WHAT YOU NEED TO DO:
If a line in the entries below contains "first", copy it.

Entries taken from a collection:
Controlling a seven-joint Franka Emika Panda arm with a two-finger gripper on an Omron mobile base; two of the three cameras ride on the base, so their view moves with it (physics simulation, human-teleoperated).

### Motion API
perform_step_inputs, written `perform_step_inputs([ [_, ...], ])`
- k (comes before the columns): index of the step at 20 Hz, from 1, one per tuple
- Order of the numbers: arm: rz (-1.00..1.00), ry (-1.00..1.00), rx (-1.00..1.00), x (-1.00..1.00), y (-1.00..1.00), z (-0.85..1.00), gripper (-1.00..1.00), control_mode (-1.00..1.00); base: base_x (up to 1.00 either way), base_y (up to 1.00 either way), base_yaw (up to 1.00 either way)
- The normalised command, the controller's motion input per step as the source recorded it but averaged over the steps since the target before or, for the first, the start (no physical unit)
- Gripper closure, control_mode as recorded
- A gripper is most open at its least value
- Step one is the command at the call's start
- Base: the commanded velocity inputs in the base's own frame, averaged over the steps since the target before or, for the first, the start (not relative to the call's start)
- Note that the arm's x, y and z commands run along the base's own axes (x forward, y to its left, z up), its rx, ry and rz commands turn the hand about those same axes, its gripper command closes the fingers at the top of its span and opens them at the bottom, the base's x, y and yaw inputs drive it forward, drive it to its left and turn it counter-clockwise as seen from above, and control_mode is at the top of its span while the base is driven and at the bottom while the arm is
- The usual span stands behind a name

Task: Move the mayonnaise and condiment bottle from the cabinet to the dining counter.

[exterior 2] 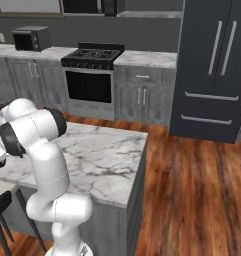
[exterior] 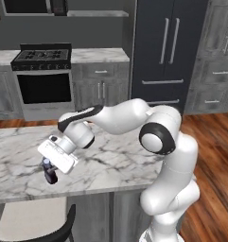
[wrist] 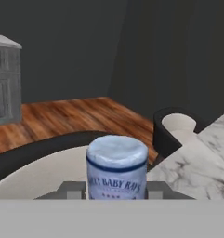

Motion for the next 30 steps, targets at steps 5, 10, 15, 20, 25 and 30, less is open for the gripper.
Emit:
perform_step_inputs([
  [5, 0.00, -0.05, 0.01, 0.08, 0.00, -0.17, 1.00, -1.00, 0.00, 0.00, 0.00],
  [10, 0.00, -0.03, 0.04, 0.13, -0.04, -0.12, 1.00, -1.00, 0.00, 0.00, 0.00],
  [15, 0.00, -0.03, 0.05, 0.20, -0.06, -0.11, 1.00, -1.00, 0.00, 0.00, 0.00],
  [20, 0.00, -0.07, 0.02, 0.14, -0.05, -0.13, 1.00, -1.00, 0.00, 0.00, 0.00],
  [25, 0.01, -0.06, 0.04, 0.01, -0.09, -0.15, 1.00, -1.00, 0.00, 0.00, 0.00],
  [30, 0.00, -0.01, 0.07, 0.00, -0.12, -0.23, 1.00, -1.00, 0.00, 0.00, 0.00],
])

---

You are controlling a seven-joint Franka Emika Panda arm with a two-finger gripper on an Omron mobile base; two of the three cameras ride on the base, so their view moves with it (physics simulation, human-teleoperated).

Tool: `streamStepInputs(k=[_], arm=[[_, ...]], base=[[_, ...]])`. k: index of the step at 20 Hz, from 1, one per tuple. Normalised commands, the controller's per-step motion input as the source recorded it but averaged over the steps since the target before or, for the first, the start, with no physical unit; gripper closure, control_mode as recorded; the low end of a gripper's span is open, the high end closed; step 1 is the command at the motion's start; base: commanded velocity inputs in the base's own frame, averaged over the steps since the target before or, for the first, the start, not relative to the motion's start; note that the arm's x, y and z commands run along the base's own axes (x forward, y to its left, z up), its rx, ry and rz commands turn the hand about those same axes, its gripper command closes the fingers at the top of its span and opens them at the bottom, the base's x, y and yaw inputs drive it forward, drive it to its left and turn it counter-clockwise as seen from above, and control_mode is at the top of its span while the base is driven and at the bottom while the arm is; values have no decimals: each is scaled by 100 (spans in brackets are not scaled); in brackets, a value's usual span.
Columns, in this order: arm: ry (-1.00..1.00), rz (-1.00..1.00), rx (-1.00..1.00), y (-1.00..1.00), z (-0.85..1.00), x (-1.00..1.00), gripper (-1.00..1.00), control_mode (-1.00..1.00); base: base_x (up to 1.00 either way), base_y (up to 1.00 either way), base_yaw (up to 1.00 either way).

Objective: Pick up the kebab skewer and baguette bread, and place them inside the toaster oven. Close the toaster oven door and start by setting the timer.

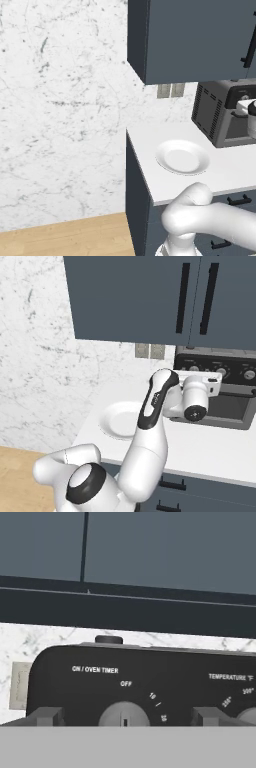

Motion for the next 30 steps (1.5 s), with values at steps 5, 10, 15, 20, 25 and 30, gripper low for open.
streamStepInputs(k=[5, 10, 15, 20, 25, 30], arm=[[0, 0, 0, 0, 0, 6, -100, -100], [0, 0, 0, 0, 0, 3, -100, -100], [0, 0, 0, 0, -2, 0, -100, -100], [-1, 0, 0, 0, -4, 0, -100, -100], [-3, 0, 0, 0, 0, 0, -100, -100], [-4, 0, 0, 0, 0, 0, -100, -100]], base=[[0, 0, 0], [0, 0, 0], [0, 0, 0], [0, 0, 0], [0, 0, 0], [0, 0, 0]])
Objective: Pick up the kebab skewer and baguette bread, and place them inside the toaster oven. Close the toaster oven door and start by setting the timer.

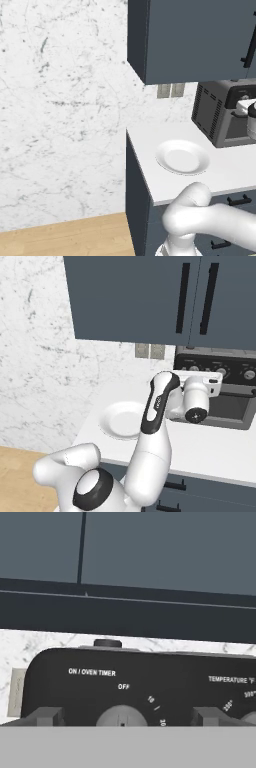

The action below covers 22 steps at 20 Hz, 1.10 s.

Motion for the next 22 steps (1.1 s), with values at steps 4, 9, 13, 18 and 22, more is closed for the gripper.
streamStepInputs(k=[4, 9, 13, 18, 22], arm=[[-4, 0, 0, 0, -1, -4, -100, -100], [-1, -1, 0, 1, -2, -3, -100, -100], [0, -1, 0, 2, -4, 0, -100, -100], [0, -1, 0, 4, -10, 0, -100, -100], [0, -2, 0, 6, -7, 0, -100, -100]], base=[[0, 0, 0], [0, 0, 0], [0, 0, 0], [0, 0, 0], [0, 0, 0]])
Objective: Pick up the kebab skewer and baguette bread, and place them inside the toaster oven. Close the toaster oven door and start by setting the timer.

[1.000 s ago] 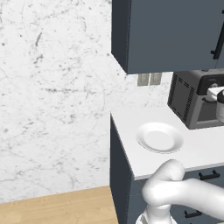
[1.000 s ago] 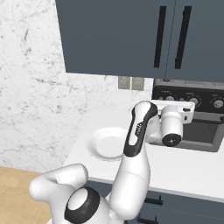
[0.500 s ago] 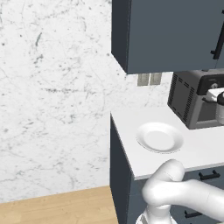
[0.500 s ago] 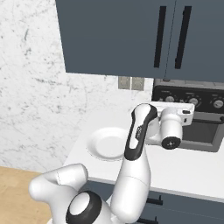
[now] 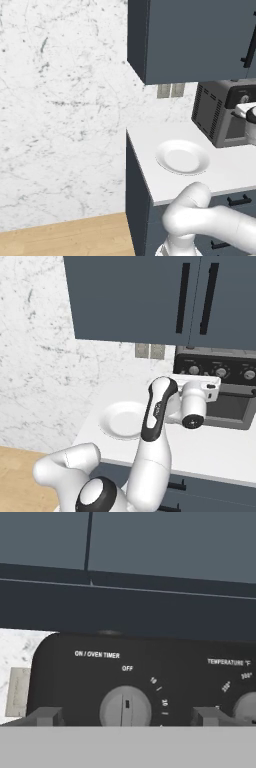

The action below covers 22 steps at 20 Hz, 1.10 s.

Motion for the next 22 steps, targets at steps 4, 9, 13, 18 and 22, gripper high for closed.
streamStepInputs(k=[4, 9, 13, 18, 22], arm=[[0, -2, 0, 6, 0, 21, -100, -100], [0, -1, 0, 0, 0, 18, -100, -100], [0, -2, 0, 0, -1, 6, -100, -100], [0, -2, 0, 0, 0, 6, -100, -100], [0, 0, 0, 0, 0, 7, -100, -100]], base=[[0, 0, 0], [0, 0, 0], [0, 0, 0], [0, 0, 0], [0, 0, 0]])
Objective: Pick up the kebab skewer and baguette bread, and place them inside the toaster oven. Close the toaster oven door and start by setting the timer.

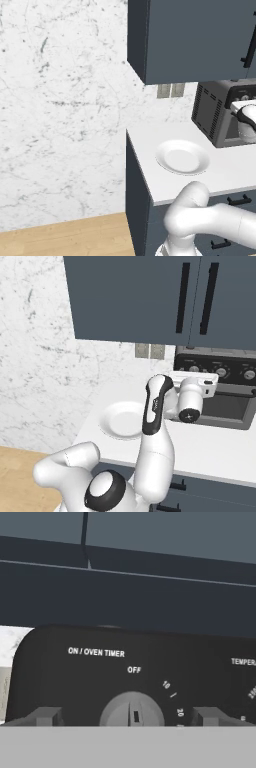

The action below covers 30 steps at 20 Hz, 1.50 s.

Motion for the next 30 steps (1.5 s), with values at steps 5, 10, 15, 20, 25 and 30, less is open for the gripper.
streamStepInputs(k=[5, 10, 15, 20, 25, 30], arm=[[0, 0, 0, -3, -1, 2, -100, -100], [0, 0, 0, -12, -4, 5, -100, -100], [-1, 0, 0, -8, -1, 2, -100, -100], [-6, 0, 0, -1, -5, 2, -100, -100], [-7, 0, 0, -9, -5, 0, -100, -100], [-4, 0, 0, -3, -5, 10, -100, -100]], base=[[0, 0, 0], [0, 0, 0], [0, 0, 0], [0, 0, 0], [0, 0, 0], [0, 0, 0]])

WRITTEN SOLUTION:
- The normalised command, the controller's motion input per step as the source recorded it but averaged over the steps since the target before or, for the first, the start (no physical unit)
- Base: the commanded velocity inputs in the base's own frame, averaged over the steps since the target before or, for the first, the start (not relative to the call's start)
Tool: `streamStepInputs(k=[_], arm=[[_, ...]], base=[[_, ...]])`. k: index of the step at 20 Hz, from 1, one per tuple. Normalised commands, the controller's per-step motion input as the source recorded it but averaged over the steps since the target before or, for the first, the start, with no physical unit; gripper closure, control_mode as recorded; the low end of a gripper's span is open, the high end closed; step 1 is the command at the motion's start; base: commanded velocity inputs in the base's own frame, averaged over the steps since the target before or, for the first, the start, not relative to the motion's start; note that the arm's x, y and z commands run along the base's own axes (x forward, y to its left, z up), its rx, ry and rz commands turn the hand about those same axes, its gripper command closes the fingers at the top of its span and opens them at the bottom, the base's x, y and yaw inputs drive it forward, drive it to its left and turn it counter-clockwise as seen from above, and control_mode is at the top of its span while the base is driven and at the bottom while the arm is; values have no decimals: each is scaled by 100 (spans in brackets are not scaled); in brackets, a value's usual span.

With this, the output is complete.